Tuesday, April 25, 2023

To argue or not to argue?

 To argue or not to argue/that is the question! As a sensitive and sensible person, mostly you choose not to, because you know that arguing is like wrestling with a pig. You get absolutely dirty, and the pig loves it, anyways. 

At times, however, you are almost provoked in to arguing. There are people who are extremely aggressive, authoritative and, oh, yes, hugely and loudly argumentative. They do not allow anyone a word edgeways. 

They choose, moreover, to conveniently arrive at their own conclusions which, much worse, they love to carry to all sorts of people, including those in the higher/authority positions whose ears they love to warm.You, of course, like to believe that such people may not choose to believe everything they hear. Well, one should always be optimistic. In short, depends! 

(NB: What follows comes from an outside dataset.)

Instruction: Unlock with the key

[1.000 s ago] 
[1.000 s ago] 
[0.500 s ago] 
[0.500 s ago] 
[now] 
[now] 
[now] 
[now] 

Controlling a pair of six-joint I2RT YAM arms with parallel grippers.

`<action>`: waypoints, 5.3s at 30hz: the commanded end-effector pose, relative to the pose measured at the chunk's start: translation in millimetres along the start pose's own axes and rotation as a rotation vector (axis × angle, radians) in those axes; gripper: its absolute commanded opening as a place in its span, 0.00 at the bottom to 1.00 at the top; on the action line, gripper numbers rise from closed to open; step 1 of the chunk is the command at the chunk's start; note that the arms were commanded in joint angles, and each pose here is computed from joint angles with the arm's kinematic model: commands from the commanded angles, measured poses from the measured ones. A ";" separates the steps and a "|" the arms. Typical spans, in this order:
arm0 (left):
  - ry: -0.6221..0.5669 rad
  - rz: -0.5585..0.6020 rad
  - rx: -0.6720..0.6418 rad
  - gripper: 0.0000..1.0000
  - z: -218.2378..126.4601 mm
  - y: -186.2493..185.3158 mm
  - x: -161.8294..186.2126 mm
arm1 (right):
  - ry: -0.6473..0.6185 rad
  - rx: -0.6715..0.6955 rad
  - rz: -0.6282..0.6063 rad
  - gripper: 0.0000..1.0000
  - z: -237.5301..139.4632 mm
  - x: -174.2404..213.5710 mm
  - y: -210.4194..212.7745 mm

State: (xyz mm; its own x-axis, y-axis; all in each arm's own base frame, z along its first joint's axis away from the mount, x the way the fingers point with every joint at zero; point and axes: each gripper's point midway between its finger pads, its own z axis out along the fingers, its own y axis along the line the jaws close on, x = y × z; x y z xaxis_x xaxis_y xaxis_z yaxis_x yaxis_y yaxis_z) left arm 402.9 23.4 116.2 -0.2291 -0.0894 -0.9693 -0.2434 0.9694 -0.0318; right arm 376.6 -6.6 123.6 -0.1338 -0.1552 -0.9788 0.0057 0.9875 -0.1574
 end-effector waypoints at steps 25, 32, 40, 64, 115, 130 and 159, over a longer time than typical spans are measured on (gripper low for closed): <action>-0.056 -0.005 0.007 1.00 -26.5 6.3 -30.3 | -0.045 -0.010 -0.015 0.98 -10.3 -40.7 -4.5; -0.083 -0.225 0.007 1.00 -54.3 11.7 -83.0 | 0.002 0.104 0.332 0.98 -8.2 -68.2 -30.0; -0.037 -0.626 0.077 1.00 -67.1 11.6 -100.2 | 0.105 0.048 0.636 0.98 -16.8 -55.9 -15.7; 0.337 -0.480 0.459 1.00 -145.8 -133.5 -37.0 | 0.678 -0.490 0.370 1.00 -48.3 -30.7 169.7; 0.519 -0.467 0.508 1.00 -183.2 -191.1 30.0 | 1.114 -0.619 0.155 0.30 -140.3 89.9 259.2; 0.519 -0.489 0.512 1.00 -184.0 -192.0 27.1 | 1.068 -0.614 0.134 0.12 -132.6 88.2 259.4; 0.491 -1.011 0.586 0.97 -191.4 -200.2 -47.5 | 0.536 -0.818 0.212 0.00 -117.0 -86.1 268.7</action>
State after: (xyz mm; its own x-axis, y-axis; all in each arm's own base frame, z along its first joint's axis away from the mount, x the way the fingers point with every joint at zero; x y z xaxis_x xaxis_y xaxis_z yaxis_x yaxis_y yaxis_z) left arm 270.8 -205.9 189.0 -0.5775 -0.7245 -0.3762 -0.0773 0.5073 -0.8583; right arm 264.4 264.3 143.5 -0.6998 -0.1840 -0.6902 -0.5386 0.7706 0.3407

Even in such a context, i would regret having argued at all because it is a sheer waste of energies of all sorts, trying to justify yourself. Why justify yourself if you are not at all wrong in the first place, right? Anyways, however much you may justify your position, if a person has decided to think otherwise, your sincerity is going to fall on deaf ears, right? An argument, moreover, demeans you as you descend down to the level of the other party who would be excellent at such secondary skills they are extremely experienced at. 

And, yet, if arguments are so very horribly bad, why did a scholar like Amartya Sen think of argumentative Indians? I suppose, to understand the whole issue, let us look at the etymology of the term. It has two Latin origins, arguere (which means, make clear) and argutari (which is to prattle, and comes closer to accusing).

The typical banal argument would descend from the second verbal source, while 'argument' as a philosophical criterion, a thought-full activity should enjoy the first as its root. In ancient India, or in Socrates' 'Dialogues' or later in Aristotle's peripatetic mode of pedagogy in the Lyceum, an argument was an honourable mode of intelligent and intense questioning and debate. You had to be, moreover, truly skilled at rhetoric  to put forth any  argument and/or counter-argument.

Later on, as history shows,  such intellectual debates and discussions, too, plumetted down to mere conventions, leading to coteries showing off their 'inform'ed abilities, void of wisdom, may be, as mostly in the medieval Europe and its scholasticism during the Dark Ages! 

In brief, whichever way we look at the activity, better to never argue. Silence speaks the loudest, right?